Wing can trigger a workflow for new SaaS apps that are being connected to your organization to help you better control this attack surface. But even more importantly, Wing can alert you when a connected SaaS app is breached, so you can decide how to contain a possible supply chain attack.

Next, assess your SaaS Risk Posture

Many SaaS and AI applications introduce unseen risks, and when they are connected to your environment, they become part of your attack surface, whether or not officially sanctioned. That’s why assessing your SaaS risk posture is essential.

First, you need to determine whether these apps are securely configured and whether there are any known issues. Misconfigurations, like sharing permissions, weak authentication, or lack of MFA, are among the most common causes of data exposure. Identifying vulnerabilities and misconfigurations across these SaaS and AI apps, and closing them quickly, is critical to preventing breaches.

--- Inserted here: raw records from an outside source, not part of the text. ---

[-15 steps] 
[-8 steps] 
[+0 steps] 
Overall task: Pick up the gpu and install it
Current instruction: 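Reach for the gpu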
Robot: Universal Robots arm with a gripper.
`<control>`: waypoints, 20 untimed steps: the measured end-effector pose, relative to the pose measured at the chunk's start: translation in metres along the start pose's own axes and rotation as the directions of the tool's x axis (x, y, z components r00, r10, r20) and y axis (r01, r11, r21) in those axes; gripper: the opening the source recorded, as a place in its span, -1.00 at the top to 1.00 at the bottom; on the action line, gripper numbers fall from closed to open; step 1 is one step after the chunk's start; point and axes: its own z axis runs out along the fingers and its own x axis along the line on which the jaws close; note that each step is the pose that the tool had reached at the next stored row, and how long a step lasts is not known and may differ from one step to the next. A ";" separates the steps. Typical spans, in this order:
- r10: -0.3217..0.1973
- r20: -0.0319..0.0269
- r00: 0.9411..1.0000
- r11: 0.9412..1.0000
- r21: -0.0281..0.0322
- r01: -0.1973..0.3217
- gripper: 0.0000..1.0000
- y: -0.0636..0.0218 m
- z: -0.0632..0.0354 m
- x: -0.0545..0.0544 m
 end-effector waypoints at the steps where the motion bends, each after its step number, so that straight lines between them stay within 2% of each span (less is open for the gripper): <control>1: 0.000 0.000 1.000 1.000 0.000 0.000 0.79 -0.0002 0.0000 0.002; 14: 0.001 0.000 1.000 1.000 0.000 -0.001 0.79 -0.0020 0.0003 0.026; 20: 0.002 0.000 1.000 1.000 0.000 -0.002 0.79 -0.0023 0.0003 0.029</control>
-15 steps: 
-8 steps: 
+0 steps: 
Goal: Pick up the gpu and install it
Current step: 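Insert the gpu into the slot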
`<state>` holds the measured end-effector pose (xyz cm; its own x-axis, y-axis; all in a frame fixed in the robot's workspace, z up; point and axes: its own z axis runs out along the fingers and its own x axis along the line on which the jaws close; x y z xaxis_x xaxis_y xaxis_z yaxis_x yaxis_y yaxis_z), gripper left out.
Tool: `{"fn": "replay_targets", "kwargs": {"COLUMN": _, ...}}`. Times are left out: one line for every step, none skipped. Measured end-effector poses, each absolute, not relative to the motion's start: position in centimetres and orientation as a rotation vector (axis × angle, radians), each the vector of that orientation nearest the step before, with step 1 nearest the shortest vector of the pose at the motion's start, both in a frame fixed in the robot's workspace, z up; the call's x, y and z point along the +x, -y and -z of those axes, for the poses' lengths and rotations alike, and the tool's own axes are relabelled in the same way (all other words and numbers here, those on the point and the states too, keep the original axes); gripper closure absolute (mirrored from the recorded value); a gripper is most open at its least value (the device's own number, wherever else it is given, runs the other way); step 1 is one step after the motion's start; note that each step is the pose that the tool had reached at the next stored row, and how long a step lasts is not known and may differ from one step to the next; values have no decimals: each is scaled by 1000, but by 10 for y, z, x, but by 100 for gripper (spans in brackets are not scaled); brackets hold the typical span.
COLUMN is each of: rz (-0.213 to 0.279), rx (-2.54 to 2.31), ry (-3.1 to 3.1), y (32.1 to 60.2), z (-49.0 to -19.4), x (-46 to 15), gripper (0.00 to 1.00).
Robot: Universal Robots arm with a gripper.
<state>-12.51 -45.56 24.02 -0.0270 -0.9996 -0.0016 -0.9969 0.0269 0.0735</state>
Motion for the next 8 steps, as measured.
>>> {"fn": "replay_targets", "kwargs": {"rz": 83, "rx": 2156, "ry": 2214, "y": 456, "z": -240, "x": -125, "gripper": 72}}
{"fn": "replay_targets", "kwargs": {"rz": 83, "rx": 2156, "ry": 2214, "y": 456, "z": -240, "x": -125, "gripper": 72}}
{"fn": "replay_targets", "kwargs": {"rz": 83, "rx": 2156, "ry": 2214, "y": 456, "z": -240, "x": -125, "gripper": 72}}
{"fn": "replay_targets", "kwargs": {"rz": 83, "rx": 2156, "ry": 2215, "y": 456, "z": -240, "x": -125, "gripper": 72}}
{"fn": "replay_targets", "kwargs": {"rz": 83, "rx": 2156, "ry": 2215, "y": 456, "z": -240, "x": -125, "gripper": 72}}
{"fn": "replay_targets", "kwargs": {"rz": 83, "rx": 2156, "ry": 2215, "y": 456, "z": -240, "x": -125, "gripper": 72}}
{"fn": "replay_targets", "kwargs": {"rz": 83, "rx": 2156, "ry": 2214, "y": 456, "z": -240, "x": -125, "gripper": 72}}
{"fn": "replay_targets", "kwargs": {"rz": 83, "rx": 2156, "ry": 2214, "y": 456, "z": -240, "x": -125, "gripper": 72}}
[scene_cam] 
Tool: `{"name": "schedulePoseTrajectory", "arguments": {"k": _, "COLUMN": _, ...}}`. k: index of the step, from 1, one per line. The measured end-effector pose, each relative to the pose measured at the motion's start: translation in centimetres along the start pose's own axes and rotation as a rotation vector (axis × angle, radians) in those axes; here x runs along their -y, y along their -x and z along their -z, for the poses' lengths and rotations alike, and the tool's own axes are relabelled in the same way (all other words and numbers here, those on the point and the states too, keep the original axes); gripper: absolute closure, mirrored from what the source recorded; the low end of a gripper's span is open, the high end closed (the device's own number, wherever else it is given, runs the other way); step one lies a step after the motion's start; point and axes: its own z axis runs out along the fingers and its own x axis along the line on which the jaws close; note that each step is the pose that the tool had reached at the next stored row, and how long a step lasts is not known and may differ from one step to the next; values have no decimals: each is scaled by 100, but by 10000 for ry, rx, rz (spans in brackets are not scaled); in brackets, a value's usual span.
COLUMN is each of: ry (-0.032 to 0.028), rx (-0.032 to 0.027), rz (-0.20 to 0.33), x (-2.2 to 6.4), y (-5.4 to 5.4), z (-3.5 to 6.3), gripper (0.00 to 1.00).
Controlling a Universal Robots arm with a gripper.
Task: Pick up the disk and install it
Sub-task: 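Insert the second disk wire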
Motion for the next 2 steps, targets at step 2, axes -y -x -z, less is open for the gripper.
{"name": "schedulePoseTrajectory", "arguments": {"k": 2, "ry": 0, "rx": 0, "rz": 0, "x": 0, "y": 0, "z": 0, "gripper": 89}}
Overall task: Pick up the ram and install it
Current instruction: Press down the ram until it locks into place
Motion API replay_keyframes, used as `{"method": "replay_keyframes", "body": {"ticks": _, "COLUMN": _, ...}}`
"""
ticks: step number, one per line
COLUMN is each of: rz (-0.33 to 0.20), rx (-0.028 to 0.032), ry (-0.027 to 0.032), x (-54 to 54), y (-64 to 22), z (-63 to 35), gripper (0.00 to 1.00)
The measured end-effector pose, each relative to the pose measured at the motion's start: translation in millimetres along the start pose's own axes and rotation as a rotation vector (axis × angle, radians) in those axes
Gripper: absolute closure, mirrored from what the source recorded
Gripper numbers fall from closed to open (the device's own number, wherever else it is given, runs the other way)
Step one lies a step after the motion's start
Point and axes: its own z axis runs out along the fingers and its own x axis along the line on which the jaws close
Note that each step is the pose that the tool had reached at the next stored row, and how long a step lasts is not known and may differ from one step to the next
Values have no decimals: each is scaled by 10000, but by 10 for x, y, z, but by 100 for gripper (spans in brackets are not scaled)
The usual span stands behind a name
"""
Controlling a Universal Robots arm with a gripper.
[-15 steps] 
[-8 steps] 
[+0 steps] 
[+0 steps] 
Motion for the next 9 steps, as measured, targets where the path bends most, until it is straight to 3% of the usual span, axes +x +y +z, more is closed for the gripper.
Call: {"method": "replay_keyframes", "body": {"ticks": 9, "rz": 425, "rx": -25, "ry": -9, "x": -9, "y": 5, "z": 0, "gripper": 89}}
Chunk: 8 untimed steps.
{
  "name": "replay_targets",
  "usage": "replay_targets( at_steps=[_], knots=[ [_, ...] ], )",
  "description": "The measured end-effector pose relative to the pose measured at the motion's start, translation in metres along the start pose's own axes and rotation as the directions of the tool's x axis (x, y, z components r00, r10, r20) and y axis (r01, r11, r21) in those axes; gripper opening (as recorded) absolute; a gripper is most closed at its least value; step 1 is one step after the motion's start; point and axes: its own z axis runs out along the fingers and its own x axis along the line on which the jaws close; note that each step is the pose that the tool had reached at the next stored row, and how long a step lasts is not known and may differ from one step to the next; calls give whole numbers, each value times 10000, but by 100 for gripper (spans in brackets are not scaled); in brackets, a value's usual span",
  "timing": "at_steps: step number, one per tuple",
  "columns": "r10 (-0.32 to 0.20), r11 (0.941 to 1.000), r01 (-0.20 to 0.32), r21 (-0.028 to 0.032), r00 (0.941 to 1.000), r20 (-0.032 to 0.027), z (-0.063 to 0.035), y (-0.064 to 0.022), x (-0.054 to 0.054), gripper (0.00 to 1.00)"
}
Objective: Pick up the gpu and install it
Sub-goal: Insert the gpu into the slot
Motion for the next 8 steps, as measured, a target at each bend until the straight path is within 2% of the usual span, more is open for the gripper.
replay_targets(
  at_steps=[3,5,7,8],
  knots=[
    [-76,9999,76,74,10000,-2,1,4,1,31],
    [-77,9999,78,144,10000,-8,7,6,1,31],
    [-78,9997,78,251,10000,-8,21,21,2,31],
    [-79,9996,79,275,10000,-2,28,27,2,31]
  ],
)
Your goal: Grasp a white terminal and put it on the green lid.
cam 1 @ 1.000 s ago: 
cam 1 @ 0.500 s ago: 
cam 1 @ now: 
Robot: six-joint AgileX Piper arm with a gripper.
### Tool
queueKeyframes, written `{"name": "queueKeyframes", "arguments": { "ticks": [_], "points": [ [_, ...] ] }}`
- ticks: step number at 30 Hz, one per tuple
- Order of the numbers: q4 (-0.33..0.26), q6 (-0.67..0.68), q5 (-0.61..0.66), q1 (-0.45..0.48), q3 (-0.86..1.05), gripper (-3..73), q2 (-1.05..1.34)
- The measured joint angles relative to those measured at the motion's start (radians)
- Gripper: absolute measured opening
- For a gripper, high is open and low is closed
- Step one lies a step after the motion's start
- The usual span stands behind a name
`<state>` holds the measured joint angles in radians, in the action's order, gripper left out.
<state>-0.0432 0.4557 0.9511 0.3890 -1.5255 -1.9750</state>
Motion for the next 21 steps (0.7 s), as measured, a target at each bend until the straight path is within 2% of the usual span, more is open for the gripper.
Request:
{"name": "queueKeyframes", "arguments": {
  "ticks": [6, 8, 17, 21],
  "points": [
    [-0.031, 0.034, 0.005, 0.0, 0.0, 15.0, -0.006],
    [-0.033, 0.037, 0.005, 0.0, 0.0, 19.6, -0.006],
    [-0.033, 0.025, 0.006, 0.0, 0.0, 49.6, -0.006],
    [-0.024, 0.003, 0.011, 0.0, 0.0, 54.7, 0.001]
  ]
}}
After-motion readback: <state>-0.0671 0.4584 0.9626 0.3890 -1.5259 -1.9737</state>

Finally, implement continuous monitoring for SaaS Threat Detection and Response (TDR):

Wing’s SaaS TDR includes monitoring, detecting, investigating, and responding to security and SaaS identity threats that originate within or target your SaaS environment. This includes platforms like Microsoft 365, Google Workspace, IdPs, Salesforce, GitHub, Slack, and hundreds of others.

To provide effective SaaS TDR, Wing has deep integrations into SaaS platforms used for collecting rich, contextual telemetry, including user behavior, access patterns, and administrative actions. It also provides automated response capabilities like suspending the user, revoking tokens, or alerting security teams in real time (direct or via SOAR integration).

Supply chain attacks are inevitable. Stay ahead of the threat.

Security isn’t a one-time audit. It’s a living process that requires real-time visibility into how these third-party tools behave, so you can detect anomalies before they become breaches.

The next supply chain attack is already in motion somewhere. Make sure your business isn’t in its path.